-- Task description --
From the entries that follow, copy exactly the lines beginning at the line holding "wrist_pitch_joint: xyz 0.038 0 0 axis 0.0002" and continuing through the line holding "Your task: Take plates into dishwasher".
--- Given data Enclosed Below ---
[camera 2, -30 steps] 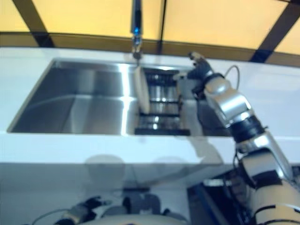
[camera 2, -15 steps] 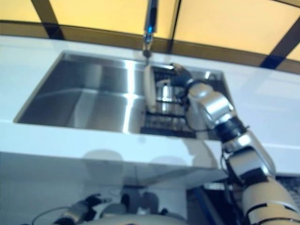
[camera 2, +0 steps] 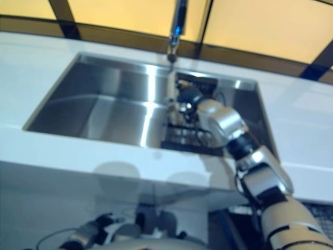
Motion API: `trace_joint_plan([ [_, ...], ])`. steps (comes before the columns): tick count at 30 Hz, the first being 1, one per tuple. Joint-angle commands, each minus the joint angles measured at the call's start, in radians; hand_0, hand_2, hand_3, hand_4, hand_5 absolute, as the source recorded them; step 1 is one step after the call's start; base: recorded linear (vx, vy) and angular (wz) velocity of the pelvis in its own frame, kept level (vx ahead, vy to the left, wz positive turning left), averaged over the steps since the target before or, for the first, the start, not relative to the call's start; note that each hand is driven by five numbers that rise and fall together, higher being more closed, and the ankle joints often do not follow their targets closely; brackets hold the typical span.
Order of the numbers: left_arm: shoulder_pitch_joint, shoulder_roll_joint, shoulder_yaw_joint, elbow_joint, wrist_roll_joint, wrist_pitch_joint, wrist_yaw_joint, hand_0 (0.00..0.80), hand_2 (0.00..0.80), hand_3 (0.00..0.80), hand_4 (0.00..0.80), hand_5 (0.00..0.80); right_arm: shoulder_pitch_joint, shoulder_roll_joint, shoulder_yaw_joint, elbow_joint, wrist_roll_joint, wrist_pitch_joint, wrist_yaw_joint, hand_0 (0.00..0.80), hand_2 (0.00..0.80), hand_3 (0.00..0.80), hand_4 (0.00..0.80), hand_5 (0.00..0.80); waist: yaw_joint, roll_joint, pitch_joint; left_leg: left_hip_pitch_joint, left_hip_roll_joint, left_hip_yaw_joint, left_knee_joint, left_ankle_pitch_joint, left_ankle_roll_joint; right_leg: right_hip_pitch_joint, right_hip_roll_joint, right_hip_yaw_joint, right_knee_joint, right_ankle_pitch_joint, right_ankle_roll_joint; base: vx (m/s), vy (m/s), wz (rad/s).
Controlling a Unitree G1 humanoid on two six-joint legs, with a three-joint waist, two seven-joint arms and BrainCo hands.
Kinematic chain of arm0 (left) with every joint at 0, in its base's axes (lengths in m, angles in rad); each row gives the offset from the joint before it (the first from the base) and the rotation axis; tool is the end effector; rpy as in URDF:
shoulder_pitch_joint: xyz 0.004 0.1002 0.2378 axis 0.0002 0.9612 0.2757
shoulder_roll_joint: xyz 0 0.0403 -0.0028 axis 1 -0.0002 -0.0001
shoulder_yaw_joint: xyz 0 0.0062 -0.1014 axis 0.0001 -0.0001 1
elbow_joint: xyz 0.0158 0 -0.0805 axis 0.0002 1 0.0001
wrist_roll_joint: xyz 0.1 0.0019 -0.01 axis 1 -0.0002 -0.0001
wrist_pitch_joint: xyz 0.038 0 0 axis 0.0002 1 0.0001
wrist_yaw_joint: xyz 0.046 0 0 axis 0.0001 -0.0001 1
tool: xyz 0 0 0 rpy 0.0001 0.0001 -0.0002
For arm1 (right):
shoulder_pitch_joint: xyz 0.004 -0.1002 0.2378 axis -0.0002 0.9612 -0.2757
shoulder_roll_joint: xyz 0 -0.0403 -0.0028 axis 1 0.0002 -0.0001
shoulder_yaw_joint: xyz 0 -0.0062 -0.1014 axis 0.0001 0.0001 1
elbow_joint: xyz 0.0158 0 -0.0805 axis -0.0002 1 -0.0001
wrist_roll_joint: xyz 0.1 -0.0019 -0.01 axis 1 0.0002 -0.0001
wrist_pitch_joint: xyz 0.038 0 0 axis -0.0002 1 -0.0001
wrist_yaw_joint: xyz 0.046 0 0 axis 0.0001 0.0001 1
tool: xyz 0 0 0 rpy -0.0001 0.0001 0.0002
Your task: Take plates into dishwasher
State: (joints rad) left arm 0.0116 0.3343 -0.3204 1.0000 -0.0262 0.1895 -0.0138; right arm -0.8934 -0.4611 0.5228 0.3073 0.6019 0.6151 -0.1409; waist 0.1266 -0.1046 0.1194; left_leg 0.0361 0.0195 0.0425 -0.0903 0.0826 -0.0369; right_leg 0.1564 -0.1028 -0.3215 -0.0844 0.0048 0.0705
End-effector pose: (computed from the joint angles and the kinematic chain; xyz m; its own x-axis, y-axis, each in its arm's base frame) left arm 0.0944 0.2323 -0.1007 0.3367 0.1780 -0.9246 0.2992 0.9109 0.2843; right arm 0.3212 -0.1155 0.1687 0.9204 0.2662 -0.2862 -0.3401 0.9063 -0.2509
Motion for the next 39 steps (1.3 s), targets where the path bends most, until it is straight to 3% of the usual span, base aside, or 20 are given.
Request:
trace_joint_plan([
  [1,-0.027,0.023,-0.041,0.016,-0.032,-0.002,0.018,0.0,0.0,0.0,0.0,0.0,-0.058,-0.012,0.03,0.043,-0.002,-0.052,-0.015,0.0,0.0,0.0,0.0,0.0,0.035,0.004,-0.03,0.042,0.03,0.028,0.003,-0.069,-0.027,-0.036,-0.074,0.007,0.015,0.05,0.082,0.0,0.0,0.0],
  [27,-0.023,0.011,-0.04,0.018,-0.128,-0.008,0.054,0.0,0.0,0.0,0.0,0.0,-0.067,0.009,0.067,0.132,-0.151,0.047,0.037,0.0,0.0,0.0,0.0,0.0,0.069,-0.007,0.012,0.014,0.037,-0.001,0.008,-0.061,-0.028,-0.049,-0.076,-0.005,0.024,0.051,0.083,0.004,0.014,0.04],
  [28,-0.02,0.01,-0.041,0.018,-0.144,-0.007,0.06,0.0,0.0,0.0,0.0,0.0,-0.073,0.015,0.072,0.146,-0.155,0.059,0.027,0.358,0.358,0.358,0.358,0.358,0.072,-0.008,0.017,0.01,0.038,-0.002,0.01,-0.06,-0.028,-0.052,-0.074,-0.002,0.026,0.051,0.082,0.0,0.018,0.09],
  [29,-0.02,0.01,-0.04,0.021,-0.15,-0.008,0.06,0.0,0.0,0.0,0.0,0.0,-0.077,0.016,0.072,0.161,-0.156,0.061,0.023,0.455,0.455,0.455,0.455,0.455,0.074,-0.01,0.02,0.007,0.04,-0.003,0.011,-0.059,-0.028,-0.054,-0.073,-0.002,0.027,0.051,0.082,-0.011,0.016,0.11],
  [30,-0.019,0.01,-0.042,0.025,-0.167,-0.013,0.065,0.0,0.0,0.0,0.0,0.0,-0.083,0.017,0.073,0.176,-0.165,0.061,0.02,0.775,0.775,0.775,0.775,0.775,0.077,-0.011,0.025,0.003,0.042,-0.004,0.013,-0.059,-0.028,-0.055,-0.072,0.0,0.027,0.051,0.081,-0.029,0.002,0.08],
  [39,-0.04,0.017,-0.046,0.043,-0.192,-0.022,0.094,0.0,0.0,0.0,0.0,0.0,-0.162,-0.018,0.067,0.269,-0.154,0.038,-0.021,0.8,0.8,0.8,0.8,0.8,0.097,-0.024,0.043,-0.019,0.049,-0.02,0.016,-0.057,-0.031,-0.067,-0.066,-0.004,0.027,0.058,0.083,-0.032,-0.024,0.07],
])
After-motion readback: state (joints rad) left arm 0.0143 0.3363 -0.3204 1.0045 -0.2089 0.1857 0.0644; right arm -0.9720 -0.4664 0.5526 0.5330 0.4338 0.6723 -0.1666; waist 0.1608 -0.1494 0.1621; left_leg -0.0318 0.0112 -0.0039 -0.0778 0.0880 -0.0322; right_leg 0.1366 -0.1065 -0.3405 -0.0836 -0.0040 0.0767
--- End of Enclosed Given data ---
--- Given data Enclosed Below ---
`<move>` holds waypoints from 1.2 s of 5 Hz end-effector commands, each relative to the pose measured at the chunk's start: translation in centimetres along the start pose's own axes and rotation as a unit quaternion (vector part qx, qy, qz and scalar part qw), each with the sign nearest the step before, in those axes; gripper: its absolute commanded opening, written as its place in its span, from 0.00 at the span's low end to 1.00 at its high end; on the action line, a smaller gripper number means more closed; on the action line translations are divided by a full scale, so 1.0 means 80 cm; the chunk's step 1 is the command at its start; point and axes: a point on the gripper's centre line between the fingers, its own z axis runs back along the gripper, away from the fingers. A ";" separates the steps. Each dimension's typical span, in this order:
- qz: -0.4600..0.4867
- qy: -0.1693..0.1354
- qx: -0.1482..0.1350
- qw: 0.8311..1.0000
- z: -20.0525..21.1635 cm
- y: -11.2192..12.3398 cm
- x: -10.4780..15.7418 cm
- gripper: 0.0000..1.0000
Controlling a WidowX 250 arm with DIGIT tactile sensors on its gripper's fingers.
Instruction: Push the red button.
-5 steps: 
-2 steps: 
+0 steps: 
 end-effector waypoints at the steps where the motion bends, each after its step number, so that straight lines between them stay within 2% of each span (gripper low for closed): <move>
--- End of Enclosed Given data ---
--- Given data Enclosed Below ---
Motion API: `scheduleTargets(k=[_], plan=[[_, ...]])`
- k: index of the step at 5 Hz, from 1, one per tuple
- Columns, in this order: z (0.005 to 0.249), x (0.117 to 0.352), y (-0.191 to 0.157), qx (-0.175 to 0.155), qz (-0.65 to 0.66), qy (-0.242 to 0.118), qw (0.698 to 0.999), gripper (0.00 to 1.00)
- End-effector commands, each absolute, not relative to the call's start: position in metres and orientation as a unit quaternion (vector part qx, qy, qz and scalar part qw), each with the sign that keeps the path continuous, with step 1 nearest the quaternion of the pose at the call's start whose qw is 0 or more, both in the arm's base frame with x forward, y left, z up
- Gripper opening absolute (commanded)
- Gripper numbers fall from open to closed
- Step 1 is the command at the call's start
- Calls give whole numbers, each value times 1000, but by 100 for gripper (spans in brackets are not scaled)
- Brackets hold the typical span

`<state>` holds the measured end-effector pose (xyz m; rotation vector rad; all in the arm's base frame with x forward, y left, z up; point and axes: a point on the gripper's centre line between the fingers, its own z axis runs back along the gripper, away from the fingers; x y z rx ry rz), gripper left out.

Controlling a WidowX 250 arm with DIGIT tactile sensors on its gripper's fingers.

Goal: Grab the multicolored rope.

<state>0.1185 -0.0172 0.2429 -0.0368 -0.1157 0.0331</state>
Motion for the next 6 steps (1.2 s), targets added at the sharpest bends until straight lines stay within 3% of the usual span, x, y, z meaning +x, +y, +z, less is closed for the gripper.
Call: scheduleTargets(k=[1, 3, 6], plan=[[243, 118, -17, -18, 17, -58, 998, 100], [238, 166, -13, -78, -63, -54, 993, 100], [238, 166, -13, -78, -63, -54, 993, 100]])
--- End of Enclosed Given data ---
-- Exercise result --
wrist_pitch_joint: xyz 0.038 0 0 axis 0.0002 1 0.0001
wrist_yaw_joint: xyz 0.046 0 0 axis 0.0001 -0.0001 1
tool: xyz 0 0 0 rpy 0.0001 0.0001 -0.0002
For arm1 (right):
shoulder_pitch_joint: xyz 0.004 -0.1002 0.2378 axis -0.0002 0.9612 -0.2757
shoulder_roll_joint: xyz 0 -0.0403 -0.0028 axis 1 0.0002 -0.0001
shoulder_yaw_joint: xyz 0 -0.0062 -0.1014 axis 0.0001 0.0001 1
elbow_joint: xyz 0.0158 0 -0.0805 axis -0.0002 1 -0.0001
wrist_roll_joint: xyz 0.1 -0.0019 -0.01 axis 1 0.0002 -0.0001
wrist_pitch_joint: xyz 0.038 0 0 axis -0.0002 1 -0.0001
wrist_yaw_joint: xyz 0.046 0 0 axis 0.0001 0.0001 1
tool: xyz 0 0 0 rpy -0.0001 0.0001 0.0002
Your task: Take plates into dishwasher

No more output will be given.